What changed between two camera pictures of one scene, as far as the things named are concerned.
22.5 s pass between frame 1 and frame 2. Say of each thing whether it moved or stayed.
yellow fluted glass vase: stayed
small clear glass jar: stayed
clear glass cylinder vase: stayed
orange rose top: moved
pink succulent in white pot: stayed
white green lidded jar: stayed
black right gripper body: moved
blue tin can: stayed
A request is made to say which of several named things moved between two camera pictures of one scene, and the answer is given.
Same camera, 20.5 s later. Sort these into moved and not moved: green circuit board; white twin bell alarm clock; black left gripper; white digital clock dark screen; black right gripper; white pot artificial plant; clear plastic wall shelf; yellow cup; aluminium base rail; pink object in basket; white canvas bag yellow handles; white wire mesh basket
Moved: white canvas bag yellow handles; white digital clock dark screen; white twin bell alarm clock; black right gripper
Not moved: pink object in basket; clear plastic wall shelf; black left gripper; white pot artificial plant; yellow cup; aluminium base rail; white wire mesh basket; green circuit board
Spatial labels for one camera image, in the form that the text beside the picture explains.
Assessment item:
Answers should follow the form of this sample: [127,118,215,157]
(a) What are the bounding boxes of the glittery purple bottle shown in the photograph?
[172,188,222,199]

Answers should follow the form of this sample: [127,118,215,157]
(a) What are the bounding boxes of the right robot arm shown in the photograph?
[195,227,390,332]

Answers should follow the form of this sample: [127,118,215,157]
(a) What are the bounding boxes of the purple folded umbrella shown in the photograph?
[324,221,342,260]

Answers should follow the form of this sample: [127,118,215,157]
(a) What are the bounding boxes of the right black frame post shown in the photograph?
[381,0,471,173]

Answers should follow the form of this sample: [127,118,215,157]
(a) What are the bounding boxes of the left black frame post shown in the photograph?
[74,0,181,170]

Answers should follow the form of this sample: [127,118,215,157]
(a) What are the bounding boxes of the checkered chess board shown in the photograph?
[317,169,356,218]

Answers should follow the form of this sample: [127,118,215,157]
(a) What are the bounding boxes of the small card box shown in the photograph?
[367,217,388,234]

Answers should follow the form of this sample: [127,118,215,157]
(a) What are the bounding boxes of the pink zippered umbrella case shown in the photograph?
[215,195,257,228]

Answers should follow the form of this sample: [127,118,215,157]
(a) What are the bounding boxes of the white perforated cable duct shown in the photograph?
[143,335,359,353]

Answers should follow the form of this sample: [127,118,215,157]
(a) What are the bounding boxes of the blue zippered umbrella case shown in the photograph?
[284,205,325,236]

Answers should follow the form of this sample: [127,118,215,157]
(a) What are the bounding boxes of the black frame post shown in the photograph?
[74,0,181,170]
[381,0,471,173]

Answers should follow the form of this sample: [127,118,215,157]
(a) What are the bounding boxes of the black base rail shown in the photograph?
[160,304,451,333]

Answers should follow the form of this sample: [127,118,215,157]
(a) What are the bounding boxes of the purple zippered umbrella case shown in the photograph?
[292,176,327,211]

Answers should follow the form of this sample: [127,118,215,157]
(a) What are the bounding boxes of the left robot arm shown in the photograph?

-----

Nothing but the lines from the one containing "(a) What are the bounding boxes of the left black" through the end of the material should appear; please return them exactly.

# Written response:
(a) What are the bounding boxes of the left black frame post shown in the photograph?
[74,0,181,170]

Answers should follow the form of this sample: [127,118,215,157]
(a) What are the bounding boxes of the checkered chess board shown in the photograph?
[317,169,356,218]

Answers should follow the form of this sample: [127,118,215,157]
(a) What are the bounding boxes of the small card box shown in the photograph?
[367,217,388,234]

Answers should follow the form of this sample: [127,118,215,157]
(a) What are the bounding boxes of the pink zippered umbrella case shown in the photograph?
[215,195,257,228]

Answers should follow the form of this sample: [127,118,215,157]
(a) What are the bounding boxes of the white perforated cable duct shown in the photograph?
[143,335,359,353]

Answers should follow the form of this sample: [127,118,215,157]
(a) What are the bounding boxes of the blue zippered umbrella case shown in the photograph?
[284,205,325,236]

Answers should follow the form of this sample: [127,118,215,157]
(a) What are the bounding boxes of the black frame post shown in the photograph?
[74,0,181,170]
[381,0,471,173]

Answers should follow the form of this sample: [127,118,215,157]
(a) What are the bounding boxes of the black base rail shown in the photograph?
[160,304,451,333]

Answers should follow the form of this sample: [127,118,215,157]
(a) What are the bounding boxes of the purple zippered umbrella case shown in the photograph?
[292,176,327,211]

Answers should follow the form of this sample: [127,118,215,157]
(a) What are the bounding boxes of the left robot arm shown in the photograph?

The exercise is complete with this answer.